> [WHAT IS EXPECTED] Say how many lines in the listing below contain the word "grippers". Give the number alone.

[RAW DATA — start]

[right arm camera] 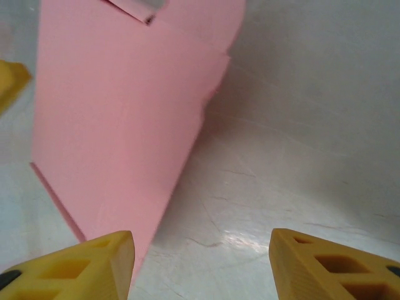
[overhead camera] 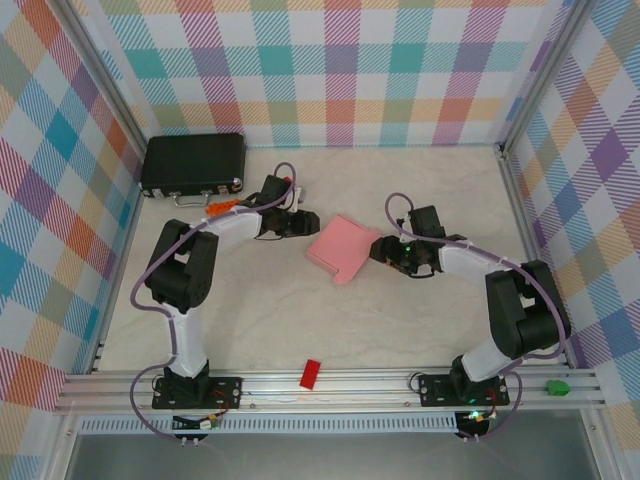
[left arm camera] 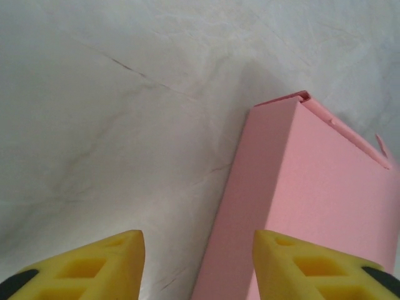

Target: Fold the paper box

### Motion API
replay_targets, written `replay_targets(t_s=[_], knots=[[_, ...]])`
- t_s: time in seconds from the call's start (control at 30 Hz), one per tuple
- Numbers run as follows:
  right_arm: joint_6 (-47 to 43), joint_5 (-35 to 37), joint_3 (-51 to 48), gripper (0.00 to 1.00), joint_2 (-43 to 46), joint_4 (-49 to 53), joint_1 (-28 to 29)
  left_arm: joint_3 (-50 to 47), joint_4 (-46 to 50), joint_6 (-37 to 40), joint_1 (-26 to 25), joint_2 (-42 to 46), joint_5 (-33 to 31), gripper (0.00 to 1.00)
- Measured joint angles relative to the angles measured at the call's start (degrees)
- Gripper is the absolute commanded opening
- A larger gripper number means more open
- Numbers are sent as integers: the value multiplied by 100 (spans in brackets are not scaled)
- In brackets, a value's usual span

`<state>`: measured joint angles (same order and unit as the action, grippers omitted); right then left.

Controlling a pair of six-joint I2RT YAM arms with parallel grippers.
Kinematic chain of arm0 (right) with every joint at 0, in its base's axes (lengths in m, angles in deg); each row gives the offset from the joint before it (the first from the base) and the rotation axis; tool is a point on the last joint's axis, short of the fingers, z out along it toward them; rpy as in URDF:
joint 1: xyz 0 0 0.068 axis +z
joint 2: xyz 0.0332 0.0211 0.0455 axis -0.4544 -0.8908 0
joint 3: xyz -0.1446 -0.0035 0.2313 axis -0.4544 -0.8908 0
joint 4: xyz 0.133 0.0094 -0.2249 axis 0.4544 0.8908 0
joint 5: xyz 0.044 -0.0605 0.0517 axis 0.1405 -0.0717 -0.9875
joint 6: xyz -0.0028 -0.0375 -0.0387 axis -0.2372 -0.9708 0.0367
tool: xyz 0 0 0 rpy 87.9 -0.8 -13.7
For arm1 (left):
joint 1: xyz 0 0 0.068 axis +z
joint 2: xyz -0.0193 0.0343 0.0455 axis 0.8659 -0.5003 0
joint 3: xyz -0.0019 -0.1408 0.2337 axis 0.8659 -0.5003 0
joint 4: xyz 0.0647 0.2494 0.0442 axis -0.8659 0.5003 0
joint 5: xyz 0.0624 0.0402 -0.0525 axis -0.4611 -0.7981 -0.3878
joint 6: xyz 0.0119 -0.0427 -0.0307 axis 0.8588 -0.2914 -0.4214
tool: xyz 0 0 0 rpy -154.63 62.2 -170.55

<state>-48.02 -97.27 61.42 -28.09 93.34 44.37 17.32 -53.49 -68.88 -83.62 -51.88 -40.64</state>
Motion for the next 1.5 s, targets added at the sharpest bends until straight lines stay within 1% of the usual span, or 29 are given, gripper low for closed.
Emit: replay_targets(t_s=[0.13,0.23,0.33,0.63,0.8,0.93,1.13,1.33,1.5], knots=[[243,-243,-44,59,-190,-669,28,76,-151,-11,0,-140,380,41],[369,-402,-55,59,-374,-1003,33,46,-317,-94,0,-140,527,34],[472,-446,-55,58,-621,-1196,48,-63,-444,-205,-2,-140,595,31],[619,-599,-42,58,-1034,-1554,151,-807,-835,-647,-90,201,673,32],[614,-774,122,57,-1196,-1668,212,-1163,-868,-817,-170,470,680,29],[612,-964,291,56,-1416,-1775,225,-1399,-866,-949,-221,656,671,33],[612,-1123,339,55,-1488,-1790,258,-1537,-922,-1073,-221,739,669,34],[592,-1147,363,54,-1488,-1759,299,-1547,-1019,-1141,-221,741,608,27],[566,-1147,461,54,-1421,-1631,352,-1670,-1176,-1239,-221,828,514,19]])
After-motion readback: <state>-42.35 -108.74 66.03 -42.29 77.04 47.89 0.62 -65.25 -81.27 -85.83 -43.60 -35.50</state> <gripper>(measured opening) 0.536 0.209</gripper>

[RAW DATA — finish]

> [SOLUTION TO THIS TASK] 2